__THE PROBLEM__
Return each line exactly as written. Begin with the first line of the entries and end with the line that has "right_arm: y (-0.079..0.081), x".

__Records from a data collection__
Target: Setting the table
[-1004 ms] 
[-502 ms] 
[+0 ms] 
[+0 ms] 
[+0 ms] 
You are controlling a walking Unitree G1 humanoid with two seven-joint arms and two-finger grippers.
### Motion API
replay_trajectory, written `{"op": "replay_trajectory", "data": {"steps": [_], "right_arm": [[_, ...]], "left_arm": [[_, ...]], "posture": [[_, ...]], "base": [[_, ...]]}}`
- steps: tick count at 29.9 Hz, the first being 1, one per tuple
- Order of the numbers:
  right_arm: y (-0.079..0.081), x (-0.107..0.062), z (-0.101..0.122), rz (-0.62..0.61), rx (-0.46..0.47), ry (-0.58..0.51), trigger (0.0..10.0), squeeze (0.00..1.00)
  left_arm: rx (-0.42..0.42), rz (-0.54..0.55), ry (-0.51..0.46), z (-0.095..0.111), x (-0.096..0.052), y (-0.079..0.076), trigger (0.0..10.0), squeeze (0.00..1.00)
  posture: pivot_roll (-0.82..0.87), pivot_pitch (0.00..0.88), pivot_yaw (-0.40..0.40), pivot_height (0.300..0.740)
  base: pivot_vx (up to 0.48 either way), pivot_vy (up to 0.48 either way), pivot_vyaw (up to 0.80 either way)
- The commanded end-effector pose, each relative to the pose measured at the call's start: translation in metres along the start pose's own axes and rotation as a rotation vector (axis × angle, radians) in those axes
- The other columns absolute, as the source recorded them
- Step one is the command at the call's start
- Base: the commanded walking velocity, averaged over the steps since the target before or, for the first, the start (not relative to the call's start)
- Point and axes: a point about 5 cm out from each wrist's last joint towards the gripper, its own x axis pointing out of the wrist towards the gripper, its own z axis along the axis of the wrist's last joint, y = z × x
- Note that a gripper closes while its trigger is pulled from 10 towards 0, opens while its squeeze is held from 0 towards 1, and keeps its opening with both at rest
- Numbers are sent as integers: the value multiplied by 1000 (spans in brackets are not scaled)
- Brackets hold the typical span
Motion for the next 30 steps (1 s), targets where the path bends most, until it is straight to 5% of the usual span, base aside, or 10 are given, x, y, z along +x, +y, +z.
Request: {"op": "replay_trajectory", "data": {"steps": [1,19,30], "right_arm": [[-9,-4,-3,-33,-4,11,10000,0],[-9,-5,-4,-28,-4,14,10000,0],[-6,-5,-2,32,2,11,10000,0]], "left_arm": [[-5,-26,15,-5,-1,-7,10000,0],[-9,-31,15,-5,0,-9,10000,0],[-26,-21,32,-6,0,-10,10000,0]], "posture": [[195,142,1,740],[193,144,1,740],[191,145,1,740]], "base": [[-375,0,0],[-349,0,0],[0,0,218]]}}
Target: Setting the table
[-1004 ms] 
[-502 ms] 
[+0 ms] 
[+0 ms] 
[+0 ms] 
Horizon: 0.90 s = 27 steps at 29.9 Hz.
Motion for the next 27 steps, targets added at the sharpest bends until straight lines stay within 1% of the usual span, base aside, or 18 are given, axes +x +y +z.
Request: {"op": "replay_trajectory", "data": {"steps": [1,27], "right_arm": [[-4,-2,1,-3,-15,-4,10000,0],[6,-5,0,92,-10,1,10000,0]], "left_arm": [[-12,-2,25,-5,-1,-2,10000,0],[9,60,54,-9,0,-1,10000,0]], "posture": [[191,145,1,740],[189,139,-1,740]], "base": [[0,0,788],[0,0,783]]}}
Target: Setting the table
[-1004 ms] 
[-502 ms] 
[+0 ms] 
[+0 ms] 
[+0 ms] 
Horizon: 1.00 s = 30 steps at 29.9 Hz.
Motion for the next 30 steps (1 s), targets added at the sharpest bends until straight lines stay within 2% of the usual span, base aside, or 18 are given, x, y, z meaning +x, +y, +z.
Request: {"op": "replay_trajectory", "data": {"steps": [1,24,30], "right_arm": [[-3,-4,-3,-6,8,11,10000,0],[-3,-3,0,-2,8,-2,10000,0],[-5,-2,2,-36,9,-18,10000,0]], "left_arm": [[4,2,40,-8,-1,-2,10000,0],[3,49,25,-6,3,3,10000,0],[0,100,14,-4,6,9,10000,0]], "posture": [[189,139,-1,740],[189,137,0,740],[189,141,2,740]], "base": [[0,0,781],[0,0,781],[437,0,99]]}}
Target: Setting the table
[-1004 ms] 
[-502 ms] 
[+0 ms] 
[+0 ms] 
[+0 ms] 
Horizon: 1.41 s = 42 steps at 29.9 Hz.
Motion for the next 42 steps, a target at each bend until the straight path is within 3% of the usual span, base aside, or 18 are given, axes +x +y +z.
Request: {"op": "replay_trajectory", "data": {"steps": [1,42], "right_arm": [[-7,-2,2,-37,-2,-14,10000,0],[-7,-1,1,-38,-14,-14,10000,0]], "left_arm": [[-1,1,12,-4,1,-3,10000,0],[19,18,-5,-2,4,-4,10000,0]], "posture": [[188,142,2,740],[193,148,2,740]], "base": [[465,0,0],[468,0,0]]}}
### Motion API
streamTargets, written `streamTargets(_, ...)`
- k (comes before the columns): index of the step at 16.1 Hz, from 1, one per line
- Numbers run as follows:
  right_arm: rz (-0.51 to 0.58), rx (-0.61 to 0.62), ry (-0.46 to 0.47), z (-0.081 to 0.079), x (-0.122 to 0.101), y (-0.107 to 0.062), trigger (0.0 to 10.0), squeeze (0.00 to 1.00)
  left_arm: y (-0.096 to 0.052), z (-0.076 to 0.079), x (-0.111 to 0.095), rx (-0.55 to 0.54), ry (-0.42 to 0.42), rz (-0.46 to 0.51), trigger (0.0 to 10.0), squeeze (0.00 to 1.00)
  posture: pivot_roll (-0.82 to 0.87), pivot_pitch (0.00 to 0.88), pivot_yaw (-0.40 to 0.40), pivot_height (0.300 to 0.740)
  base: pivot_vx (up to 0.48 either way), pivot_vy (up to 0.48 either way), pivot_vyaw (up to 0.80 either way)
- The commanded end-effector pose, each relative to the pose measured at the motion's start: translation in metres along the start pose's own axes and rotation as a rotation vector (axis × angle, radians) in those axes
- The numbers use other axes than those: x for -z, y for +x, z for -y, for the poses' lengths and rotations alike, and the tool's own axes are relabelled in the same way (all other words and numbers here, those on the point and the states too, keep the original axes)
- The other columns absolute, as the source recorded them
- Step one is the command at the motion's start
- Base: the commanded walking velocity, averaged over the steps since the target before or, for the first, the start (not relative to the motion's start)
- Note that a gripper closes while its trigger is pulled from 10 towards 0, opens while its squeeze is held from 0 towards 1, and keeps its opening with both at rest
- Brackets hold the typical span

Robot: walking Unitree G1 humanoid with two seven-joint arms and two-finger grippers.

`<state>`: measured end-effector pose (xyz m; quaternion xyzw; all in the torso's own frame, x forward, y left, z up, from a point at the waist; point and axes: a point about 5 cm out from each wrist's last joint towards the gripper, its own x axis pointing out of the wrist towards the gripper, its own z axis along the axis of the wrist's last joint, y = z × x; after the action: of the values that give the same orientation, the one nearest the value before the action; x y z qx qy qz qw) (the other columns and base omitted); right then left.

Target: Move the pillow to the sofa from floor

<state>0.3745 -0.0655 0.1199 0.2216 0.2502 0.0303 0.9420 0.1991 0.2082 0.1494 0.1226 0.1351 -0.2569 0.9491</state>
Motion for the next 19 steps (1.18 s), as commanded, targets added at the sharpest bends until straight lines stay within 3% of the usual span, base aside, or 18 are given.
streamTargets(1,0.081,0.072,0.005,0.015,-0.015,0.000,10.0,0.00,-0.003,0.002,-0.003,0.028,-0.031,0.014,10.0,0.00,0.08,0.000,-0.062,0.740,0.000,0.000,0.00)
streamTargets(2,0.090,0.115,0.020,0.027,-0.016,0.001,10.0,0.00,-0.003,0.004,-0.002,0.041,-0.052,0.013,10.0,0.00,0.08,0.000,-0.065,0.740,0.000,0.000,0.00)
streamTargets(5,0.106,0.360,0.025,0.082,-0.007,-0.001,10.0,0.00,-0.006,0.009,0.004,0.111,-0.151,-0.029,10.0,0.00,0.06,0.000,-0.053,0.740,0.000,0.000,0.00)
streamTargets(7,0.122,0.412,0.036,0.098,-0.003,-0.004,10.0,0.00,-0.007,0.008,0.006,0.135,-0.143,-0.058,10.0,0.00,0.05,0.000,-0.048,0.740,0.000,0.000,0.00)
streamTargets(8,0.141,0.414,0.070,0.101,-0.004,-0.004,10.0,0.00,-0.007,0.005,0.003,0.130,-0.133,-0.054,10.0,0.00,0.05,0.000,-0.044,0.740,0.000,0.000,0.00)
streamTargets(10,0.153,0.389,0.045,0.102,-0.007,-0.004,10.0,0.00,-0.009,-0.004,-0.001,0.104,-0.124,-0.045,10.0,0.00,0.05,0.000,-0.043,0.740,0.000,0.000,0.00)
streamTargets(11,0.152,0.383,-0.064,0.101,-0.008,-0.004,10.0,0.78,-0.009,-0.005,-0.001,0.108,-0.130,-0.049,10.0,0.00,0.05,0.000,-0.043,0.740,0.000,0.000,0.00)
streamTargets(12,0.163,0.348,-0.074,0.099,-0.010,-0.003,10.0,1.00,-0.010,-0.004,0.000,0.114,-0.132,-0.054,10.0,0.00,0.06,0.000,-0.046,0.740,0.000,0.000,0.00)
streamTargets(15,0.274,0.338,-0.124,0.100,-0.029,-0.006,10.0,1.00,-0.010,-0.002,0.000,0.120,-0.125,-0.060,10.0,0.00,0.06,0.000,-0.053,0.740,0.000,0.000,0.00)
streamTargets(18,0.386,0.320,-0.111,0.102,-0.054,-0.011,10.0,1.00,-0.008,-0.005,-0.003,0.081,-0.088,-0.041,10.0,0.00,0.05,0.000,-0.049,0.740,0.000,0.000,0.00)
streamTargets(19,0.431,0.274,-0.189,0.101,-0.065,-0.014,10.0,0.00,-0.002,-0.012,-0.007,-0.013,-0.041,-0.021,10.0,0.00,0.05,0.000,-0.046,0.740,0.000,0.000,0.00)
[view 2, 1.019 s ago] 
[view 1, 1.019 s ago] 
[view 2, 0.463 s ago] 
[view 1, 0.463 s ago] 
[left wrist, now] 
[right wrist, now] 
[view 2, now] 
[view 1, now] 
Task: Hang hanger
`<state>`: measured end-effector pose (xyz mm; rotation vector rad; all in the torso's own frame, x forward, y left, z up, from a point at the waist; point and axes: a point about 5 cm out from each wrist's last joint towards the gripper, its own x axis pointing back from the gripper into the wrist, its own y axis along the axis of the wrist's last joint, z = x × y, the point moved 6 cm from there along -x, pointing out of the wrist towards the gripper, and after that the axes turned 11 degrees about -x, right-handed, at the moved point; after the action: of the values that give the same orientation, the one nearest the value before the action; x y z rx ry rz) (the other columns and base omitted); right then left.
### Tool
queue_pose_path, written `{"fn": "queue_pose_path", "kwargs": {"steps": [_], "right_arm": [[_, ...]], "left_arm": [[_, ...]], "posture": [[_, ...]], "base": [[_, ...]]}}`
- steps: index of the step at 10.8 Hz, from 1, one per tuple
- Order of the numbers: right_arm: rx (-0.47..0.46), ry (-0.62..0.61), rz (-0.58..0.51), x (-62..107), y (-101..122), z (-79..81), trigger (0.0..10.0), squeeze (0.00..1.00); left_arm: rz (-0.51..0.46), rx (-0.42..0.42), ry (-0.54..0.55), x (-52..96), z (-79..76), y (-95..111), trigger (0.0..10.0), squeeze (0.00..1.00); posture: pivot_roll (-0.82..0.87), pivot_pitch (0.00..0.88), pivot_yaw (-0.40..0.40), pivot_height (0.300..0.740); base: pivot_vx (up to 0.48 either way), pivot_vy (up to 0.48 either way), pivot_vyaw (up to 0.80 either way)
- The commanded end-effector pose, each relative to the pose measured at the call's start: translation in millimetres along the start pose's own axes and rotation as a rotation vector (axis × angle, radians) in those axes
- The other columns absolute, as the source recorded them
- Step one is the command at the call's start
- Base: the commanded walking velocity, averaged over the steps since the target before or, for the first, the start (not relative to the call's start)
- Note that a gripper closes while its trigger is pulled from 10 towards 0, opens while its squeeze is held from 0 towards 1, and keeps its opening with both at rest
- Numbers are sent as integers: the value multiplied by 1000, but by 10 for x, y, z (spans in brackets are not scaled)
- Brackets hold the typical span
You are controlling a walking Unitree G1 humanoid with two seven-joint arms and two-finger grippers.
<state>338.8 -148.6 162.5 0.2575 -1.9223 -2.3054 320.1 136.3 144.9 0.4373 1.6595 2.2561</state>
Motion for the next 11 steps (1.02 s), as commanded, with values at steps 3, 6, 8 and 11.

__ANSWER FOR THIS EXERCISE__
Target: Setting the table
[-1004 ms] 
[-502 ms] 
[+0 ms] 
[+0 ms] 
[+0 ms] 
You are controlling a walking Unitree G1 humanoid with two seven-joint arms and two-finger grippers.
### Motion API
replay_trajectory, written `{"op": "replay_trajectory", "data": {"steps": [_], "right_arm": [[_, ...]], "left_arm": [[_, ...]], "posture": [[_, ...]], "base": [[_, ...]]}}`
- steps: tick count at 29.9 Hz, the first being 1, one per tuple
- Order of the numbers:
  right_arm: y (-0.079..0.081), x (-0.107..0.062), z (-0.101..0.122), rz (-0.62..0.61), rx (-0.46..0.47), ry (-0.58..0.51), trigger (0.0..10.0), squeeze (0.00..1.00)

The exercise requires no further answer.